Si le interesa este tema, puede sumergirse en la lectura del paisaje y en la comprensión del territorio visitando la granja vitícola de Bernard Bégaud en Villars-les-Bois. En Macqueville, el Cep Enchanté ofrece una divertida visita a la finca que incluye un laberinto y una oportunidad para practicar swin golf entre viñedos y robles truferos. *Encontrará productores de pineau y de coñac en todas las regiones de Saintonge pero, indudablemente, es en Cognac donde mejor se aprecia el alcance económico de este producto y la envergadura de las empresas. Algunas de ellas, instaladas en imponentes edificios en la ribera del Charente, cerca de los muelles donde en otros tiempos se cargaban las gabarras, tienen tantos empleados que parecen una ciudad dentro de la ciudad.
La granja vitícola de Bernard Bégaud

La granja vitícola de Bernard Bégaud

El Ecomuseo del coñac

El Ecomuseo del coñac

Los aficionados al coñac tendrán oportunidad de ampliar sus conocimientos sobre el tema visitando alguna de estas instituciones y el Musée des Arts du Cognac, donde podrá aprender a distinguir las cepas y los secretos del destilado, de la maduración y del ensamblaje.

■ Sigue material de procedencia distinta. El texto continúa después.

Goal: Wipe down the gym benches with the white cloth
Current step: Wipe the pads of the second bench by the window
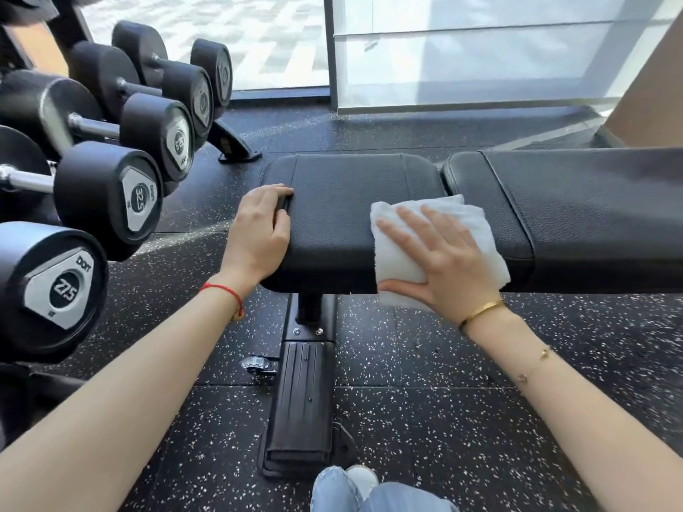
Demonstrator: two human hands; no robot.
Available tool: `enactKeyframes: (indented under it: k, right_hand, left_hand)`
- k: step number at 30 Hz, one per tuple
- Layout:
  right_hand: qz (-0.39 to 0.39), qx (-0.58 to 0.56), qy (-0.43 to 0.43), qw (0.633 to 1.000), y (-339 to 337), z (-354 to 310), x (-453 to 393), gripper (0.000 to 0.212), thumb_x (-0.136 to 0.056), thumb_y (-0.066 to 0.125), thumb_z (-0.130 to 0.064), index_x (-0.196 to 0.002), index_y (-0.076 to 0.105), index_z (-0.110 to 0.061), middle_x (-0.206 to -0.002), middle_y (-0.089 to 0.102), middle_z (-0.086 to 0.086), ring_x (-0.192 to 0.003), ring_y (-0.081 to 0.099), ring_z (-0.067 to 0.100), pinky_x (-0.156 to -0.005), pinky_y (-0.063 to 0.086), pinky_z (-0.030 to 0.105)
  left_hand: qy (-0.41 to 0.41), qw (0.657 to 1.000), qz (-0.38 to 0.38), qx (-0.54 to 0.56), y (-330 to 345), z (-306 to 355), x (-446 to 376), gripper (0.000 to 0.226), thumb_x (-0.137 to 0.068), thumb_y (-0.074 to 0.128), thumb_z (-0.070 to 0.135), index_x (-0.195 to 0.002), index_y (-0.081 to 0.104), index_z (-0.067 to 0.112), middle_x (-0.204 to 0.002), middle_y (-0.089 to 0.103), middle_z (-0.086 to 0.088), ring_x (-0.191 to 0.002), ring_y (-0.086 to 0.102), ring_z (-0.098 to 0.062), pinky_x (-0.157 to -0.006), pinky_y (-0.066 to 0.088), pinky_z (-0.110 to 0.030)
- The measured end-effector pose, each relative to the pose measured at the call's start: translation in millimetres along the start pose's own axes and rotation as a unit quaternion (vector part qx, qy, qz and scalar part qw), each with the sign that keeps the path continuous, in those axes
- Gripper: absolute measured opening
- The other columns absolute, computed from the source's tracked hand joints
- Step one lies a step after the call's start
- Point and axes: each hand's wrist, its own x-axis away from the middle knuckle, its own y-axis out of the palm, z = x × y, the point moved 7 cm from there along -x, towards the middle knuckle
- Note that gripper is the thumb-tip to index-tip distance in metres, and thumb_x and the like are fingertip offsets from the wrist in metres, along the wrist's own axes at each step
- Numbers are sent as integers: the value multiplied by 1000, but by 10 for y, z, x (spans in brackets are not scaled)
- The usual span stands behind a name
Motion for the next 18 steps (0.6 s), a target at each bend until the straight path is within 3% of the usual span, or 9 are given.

También descubrirá la historia del coñac y su viaje por todo el mundo, así como la casualidad a la que hay que agradecer la creación del pineau y la poética «parte de los ángeles» que se evapora de las barricas de roble.
El Ecomuseo del coñac, en Migron, permite familiarizarse con todas las técnicas y los aromas del coñac. Es el lugar perfecto para descubrir la alianza del Pineau des Charentes o del Vieux Cognacs con el chocolate, con el café y con los puros habanos.